***** Data shown *****

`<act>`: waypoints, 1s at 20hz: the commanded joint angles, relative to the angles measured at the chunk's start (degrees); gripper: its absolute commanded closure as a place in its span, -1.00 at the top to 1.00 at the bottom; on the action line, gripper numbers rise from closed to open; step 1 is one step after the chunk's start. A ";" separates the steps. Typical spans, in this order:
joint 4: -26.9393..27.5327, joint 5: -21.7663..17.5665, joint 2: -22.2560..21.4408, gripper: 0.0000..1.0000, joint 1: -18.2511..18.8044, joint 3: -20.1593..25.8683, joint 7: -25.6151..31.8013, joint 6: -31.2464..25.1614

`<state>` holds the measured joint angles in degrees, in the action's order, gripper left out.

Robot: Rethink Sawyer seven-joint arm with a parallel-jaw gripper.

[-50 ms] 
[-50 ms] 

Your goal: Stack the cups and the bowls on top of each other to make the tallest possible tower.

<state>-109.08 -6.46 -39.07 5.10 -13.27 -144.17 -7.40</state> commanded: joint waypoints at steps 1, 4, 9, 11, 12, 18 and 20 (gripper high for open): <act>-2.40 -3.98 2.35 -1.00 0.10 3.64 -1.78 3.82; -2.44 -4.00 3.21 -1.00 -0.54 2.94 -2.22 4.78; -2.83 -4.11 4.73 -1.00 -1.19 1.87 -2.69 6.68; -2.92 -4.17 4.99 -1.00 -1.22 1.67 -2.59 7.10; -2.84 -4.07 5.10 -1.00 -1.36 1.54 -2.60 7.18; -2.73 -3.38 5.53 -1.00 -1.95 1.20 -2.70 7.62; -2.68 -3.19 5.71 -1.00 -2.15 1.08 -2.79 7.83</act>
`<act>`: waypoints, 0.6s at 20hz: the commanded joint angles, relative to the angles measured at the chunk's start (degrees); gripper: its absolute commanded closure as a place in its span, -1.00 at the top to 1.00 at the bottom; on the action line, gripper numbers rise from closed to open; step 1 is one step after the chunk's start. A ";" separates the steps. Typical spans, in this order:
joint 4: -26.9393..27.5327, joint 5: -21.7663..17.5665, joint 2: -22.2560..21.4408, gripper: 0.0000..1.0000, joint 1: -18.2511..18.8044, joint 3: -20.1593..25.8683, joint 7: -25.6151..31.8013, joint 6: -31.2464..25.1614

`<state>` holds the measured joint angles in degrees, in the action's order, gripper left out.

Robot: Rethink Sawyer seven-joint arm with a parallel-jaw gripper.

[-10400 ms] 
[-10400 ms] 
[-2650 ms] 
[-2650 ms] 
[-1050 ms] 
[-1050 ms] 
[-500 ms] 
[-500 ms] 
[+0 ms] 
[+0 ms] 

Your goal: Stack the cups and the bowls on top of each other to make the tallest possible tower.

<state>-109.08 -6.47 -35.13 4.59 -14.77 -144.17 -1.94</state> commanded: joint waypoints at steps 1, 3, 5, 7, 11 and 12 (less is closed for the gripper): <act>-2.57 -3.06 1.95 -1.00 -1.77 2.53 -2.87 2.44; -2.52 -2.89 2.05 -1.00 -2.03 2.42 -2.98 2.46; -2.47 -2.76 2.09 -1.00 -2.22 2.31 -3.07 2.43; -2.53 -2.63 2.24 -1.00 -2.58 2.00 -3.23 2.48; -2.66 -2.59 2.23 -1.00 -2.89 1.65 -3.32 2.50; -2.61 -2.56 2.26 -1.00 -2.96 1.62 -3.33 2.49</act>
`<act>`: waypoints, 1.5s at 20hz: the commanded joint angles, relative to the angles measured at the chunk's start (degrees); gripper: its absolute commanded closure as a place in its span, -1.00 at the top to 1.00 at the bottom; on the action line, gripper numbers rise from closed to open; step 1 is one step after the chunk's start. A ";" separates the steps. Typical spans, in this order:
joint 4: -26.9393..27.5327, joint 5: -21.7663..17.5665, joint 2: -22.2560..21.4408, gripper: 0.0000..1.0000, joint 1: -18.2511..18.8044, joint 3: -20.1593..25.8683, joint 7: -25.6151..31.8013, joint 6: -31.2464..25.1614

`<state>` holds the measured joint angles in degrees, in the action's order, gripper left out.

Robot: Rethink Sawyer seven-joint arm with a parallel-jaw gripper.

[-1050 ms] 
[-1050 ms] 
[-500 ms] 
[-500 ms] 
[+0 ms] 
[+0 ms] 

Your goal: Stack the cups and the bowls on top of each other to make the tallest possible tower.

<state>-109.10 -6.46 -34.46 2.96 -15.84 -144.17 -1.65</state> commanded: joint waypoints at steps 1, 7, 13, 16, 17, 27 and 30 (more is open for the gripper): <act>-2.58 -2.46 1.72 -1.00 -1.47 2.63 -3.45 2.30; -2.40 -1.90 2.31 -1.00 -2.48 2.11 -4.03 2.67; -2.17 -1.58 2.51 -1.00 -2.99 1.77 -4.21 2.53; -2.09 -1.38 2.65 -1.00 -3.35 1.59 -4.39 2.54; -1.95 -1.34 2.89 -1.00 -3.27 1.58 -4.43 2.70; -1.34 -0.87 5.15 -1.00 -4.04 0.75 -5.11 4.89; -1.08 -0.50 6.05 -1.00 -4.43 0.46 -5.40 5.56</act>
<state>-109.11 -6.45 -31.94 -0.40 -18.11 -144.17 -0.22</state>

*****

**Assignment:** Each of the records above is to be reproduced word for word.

**Task output:**
`<act>`: waypoints, 1s at 20hz: the commanded joint angles, relative to the angles measured at the chunk's start (degrees); gripper: its absolute commanded closure as a place in its span, -1.00 at the top to 1.00 at the bottom; on the action line, gripper numbers rise from closed to open; step 1 is one step after the chunk's start. A ";" separates the steps. Typical spans, in this order:
joint 4: -26.9393..27.5327, joint 5: -21.7663..17.5665, joint 2: -22.2560..21.4408, gripper: 0.0000..1.0000, joint 1: -18.2511..18.8044, joint 3: -20.1593..25.8683, joint 7: -25.6151..31.8013, joint 6: -31.2464..25.1614

`<state>` holds the measured joint angles in degrees, in the action's order, gripper left out.

Robot: Rethink Sawyer seven-joint arm with a parallel-jaw gripper.

[-50 ms] 
[-50 ms] 

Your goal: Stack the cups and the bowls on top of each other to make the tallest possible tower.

<state>-109.08 -6.46 -39.07 5.10 -13.27 -144.17 -7.40</state> commanded: joint waypoints at steps 1, 4, 9, 11, 12, 18 and 20 (gripper high for open): <act>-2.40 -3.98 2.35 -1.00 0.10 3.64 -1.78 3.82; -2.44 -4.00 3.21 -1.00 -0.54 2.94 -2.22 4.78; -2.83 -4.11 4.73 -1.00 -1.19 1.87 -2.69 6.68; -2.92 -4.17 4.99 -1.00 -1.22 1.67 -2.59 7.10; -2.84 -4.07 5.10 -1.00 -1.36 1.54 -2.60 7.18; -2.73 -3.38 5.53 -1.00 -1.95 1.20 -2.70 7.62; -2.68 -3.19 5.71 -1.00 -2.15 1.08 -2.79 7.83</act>
`<act>`: waypoints, 0.6s at 20hz: the commanded joint angles, relative to the angles measured at the chunk's start (degrees); gripper: its absolute commanded closure as a place in its span, -1.00 at the top to 1.00 at the bottom; on the action line, gripper numbers rise from closed to open; step 1 is one step after the chunk's start. A ";" separates the steps. Typical spans, in this order:
joint 4: -26.9393..27.5327, joint 5: -21.7663..17.5665, joint 2: -22.2560..21.4408, gripper: 0.0000..1.0000, joint 1: -18.2511..18.8044, joint 3: -20.1593..25.8683, joint 7: -25.6151..31.8013, joint 6: -31.2464..25.1614

`<state>` holds the measured joint angles in degrees, in the action's order, gripper left out.

Robot: Rethink Sawyer seven-joint arm with a parallel-jaw gripper.

[-10400 ms] 
[-10400 ms] 
[-2650 ms] 
[-2650 ms] 
[-1050 ms] 
[-1050 ms] 
[-500 ms] 
[-500 ms] 
[+0 ms] 
[+0 ms] 

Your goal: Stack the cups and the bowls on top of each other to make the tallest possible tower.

<state>-109.08 -6.47 -35.13 4.59 -14.77 -144.17 -1.94</state> commanded: joint waypoints at steps 1, 3, 5, 7, 11 and 12 (less is closed for the gripper): <act>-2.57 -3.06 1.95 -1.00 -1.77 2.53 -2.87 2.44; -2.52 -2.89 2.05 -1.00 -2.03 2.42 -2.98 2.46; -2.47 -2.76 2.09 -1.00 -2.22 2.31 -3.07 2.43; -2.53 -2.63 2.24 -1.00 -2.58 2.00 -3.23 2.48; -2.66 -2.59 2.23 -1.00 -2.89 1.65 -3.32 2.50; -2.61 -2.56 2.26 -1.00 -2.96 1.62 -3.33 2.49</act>
`<act>`: waypoints, 1.5s at 20hz: the commanded joint angles, relative to the angles measured at the chunk's start (degrees); gripper: its absolute commanded closure as a place in its span, -1.00 at the top to 1.00 at the bottom; on the action line, gripper numbers rise from closed to open; step 1 is one step after the chunk's start. A ";" separates the steps. Typical spans, in this order:
joint 4: -26.9393..27.5327, joint 5: -21.7663..17.5665, joint 2: -22.2560..21.4408, gripper: 0.0000..1.0000, joint 1: -18.2511..18.8044, joint 3: -20.1593..25.8683, joint 7: -25.6151..31.8013, joint 6: -31.2464..25.1614

`<state>` holds the measured joint angles in degrees, in the action's order, gripper left out.

Robot: Rethink Sawyer seven-joint arm with a parallel-jaw gripper.

[-1050 ms] 
[-1050 ms] 
[-500 ms] 
[-500 ms] 
[+0 ms] 
[+0 ms] 

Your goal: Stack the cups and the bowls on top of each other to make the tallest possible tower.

<state>-109.10 -6.46 -34.46 2.96 -15.84 -144.17 -1.65</state> commanded: joint waypoints at steps 1, 7, 13, 16, 17, 27 and 30 (more is open for the gripper): <act>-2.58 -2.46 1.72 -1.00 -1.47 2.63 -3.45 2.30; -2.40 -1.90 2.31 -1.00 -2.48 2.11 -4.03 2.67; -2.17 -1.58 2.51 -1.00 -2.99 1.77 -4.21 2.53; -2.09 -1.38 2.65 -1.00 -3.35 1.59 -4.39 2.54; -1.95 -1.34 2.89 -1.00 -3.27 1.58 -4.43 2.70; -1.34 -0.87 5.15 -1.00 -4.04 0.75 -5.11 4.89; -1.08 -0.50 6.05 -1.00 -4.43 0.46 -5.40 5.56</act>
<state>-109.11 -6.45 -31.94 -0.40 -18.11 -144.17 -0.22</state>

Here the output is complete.